Obwohl ihr Wohnort am Rande des «Naturparks Gantrisch» liegt, ist sie im Park selten anzutreffen. «Nur ein- bis zweimal pro Jahr auf einer Wanderung oder beim Fondue-Essen im Freien. In der knapp bemessenen Freizeit pflege ich gerne meinen Freundeskreis und lese vorwiegend Krimis.»

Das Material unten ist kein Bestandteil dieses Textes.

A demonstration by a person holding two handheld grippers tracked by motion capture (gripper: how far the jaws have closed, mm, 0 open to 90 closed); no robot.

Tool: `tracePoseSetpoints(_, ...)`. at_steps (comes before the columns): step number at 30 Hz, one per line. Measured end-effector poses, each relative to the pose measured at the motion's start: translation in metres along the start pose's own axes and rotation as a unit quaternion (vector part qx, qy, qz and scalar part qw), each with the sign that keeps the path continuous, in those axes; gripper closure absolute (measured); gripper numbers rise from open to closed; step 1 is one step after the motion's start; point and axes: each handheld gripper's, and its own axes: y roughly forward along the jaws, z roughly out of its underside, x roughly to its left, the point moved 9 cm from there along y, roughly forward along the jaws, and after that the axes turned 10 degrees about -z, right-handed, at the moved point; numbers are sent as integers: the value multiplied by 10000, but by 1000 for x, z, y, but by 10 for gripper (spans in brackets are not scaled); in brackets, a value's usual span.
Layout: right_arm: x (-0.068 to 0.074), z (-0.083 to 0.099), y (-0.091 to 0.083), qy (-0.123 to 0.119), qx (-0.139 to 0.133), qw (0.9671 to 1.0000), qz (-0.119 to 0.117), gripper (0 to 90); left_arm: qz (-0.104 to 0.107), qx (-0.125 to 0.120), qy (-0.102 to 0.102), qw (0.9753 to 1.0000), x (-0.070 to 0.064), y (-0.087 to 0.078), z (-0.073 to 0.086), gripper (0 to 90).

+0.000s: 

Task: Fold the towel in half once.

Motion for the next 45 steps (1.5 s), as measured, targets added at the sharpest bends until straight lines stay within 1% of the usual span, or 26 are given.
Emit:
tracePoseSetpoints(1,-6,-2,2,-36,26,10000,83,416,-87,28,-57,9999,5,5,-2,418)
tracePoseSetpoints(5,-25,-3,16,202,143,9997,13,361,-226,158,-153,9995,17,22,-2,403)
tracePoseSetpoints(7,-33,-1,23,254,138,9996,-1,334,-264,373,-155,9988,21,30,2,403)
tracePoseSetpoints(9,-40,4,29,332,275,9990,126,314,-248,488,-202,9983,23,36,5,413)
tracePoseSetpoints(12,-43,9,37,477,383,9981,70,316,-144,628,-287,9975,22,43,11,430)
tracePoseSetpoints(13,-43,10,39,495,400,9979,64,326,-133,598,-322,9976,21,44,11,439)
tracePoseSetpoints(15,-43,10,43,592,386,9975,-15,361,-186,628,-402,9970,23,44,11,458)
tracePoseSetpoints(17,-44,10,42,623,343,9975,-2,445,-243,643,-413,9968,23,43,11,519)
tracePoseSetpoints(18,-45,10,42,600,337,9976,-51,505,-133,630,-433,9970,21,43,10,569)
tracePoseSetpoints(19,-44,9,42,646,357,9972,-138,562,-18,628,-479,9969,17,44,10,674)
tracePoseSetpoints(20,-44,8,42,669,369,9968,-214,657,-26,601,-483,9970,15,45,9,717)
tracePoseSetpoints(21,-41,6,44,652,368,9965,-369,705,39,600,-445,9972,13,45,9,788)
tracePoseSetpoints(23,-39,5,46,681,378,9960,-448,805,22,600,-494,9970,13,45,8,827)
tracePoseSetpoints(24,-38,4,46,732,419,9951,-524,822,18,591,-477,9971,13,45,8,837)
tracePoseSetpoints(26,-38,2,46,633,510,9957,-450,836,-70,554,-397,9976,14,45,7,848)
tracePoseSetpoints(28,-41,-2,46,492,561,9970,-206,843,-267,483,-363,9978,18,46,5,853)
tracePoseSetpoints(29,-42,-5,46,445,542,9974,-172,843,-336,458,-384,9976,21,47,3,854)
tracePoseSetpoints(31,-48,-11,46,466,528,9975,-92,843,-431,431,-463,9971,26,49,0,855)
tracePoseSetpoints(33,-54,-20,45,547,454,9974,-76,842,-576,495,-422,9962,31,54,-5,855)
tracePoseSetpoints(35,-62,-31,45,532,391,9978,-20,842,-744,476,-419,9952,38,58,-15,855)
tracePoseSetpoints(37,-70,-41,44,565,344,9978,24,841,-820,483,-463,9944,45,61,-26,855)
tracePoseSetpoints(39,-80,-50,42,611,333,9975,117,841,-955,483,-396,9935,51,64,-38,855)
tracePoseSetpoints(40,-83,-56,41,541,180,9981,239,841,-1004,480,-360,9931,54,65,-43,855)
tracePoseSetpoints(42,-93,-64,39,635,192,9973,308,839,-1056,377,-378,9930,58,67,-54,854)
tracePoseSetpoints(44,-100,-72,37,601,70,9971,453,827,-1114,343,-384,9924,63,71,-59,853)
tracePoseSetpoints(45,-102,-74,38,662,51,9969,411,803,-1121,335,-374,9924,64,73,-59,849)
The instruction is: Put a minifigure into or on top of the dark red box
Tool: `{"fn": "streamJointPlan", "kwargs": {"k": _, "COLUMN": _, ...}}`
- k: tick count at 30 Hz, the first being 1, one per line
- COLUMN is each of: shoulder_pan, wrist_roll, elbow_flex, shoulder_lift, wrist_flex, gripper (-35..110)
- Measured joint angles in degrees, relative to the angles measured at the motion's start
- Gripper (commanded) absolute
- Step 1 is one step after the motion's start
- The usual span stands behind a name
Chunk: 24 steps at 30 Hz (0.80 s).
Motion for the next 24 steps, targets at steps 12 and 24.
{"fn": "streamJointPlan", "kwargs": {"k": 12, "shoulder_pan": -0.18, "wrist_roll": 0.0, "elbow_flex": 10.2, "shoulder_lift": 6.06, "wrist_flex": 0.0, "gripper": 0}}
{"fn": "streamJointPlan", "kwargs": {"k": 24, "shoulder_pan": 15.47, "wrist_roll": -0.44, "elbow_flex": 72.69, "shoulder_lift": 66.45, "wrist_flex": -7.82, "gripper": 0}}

Was, wenn sie an der Pumptrack-WM diesen Herbst (Ort und Datum ist noch nicht bekannt) erneut reüssiert und zuoberst auf dem Treppchen ins WM-Trikot schlüpft? Hätte sie Zuhause einen würdigen Platz für das Objekt ihrer Begierde? «An der Wand in meinem Zimmer hängt bereits der Rahmen meines erstes Pumptrack-Bikes, daneben würde das Trikot perfekt zur Geltung kommen», erklärt sie lachend. «Aber zuerst muss ich die Qualifikation schaffen und an der WM das Finale erreichen. Und da gehört immer auch etwas Glück dazu.»